*** Opening EXTRACTED MATERIAL ***

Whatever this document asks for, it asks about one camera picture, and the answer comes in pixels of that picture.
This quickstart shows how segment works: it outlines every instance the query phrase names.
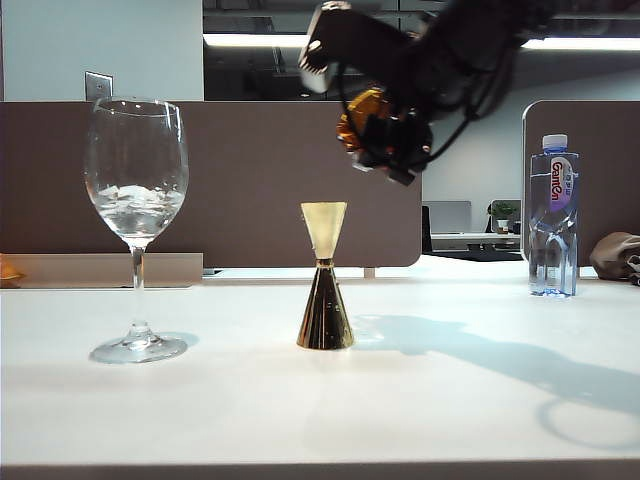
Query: glass stem
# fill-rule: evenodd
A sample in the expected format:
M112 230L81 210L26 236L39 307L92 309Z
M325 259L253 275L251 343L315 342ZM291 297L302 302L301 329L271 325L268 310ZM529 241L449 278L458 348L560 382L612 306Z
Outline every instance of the glass stem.
M131 246L131 256L133 257L133 322L129 336L139 337L150 334L149 326L145 320L143 312L142 295L144 292L144 247Z

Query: cubicle partition
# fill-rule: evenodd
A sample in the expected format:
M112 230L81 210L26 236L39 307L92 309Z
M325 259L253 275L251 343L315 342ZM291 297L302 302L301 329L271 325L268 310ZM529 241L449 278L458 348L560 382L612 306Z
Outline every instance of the cubicle partition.
M300 202L346 201L343 266L412 264L421 251L421 182L351 167L337 102L178 102L190 183L150 252L202 252L205 267L313 264ZM4 253L126 252L85 192L90 104L0 104Z
M541 101L524 115L522 246L529 253L530 158L542 151L543 135L565 133L569 151L580 154L578 262L589 265L595 244L612 232L640 235L640 102Z

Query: orange object
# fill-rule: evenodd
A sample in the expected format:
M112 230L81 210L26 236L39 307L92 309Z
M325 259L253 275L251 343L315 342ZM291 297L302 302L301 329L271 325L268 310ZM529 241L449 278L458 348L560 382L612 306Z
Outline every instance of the orange object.
M365 90L354 98L348 106L351 119L359 133L364 129L369 115L386 118L389 116L389 108L390 104L384 97L384 92L378 87ZM347 115L344 113L340 116L340 121L336 126L336 132L338 139L344 143L347 151L353 152L362 148L356 134L349 125Z
M9 262L4 260L0 253L0 280L15 280L23 276L24 275L18 272Z

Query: gold jigger
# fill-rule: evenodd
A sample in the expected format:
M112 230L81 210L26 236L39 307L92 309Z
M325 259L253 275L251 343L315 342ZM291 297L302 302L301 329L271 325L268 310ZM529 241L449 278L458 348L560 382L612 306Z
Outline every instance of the gold jigger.
M302 203L302 214L316 255L316 275L311 285L298 345L334 350L353 345L353 334L333 271L346 202Z

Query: plastic bottle
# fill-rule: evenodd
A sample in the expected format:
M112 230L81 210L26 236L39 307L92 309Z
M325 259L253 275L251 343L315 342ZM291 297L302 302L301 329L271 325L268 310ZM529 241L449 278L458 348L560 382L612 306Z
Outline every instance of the plastic bottle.
M545 135L542 148L529 176L529 291L569 297L578 273L579 157L567 152L564 134Z

*** Closing EXTRACTED MATERIAL ***

◆ PROBLEM ◆
All of the data is to be returned exactly, with no pictures included.

◆ TASK SOLUTION ◆
Whatever this document asks for, it asks about one camera picture, and the answer comes in pixels of that picture.
This quickstart shows how segment works: it outlines every instance the query phrase names.
Query: glass stem
# fill-rule: evenodd
A sample in the expected format:
M112 230L81 210L26 236L39 307L92 309Z
M325 259L253 275L251 343L315 342ZM291 297L302 302L301 329L271 325L268 310ZM529 241L449 278L458 348L560 382L612 306Z
Outline every instance of the glass stem.
M131 246L131 256L133 257L133 322L129 336L139 337L150 334L149 326L145 320L143 312L142 295L144 292L144 247Z

Query: cubicle partition
# fill-rule: evenodd
A sample in the expected format:
M112 230L81 210L26 236L39 307L92 309Z
M325 259L253 275L251 343L315 342ZM291 297L302 302L301 329L271 325L268 310ZM529 241L449 278L458 348L560 382L612 306Z
Outline every instance of the cubicle partition.
M300 202L346 201L343 266L412 264L421 251L421 182L351 167L337 102L178 102L190 183L150 252L202 252L205 267L313 264ZM4 253L126 252L85 192L90 104L0 104Z
M541 101L524 115L522 246L529 253L530 158L542 151L543 135L565 133L569 151L580 154L578 262L589 265L595 244L612 232L640 235L640 102Z

Query: orange object
# fill-rule: evenodd
A sample in the expected format:
M112 230L81 210L26 236L39 307L92 309Z
M325 259L253 275L251 343L315 342ZM291 297L302 302L301 329L271 325L268 310ZM529 241L449 278L458 348L560 382L612 306Z
Outline every instance of the orange object.
M365 90L354 98L348 106L351 119L359 133L364 129L369 115L386 118L389 116L389 108L390 104L384 97L384 92L378 87ZM347 115L344 113L340 116L340 121L336 126L336 132L338 139L344 143L347 151L353 152L362 148L356 134L349 125Z
M9 262L4 260L0 253L0 280L15 280L23 276L24 275L18 272Z

Query: gold jigger
# fill-rule: evenodd
A sample in the expected format:
M112 230L81 210L26 236L39 307L92 309Z
M325 259L253 275L251 343L315 342ZM291 297L302 302L301 329L271 325L268 310ZM529 241L449 278L458 348L560 382L612 306Z
Outline every instance of the gold jigger.
M302 203L302 214L316 255L316 275L311 285L298 345L334 350L353 345L353 334L333 271L346 202Z

Query: plastic bottle
# fill-rule: evenodd
A sample in the expected format:
M112 230L81 210L26 236L39 307L92 309Z
M325 259L253 275L251 343L315 342ZM291 297L302 302L301 329L271 325L268 310ZM529 241L449 278L458 348L560 382L612 306Z
Outline every instance of the plastic bottle.
M545 135L542 148L529 176L529 291L569 297L578 273L579 157L567 152L564 134Z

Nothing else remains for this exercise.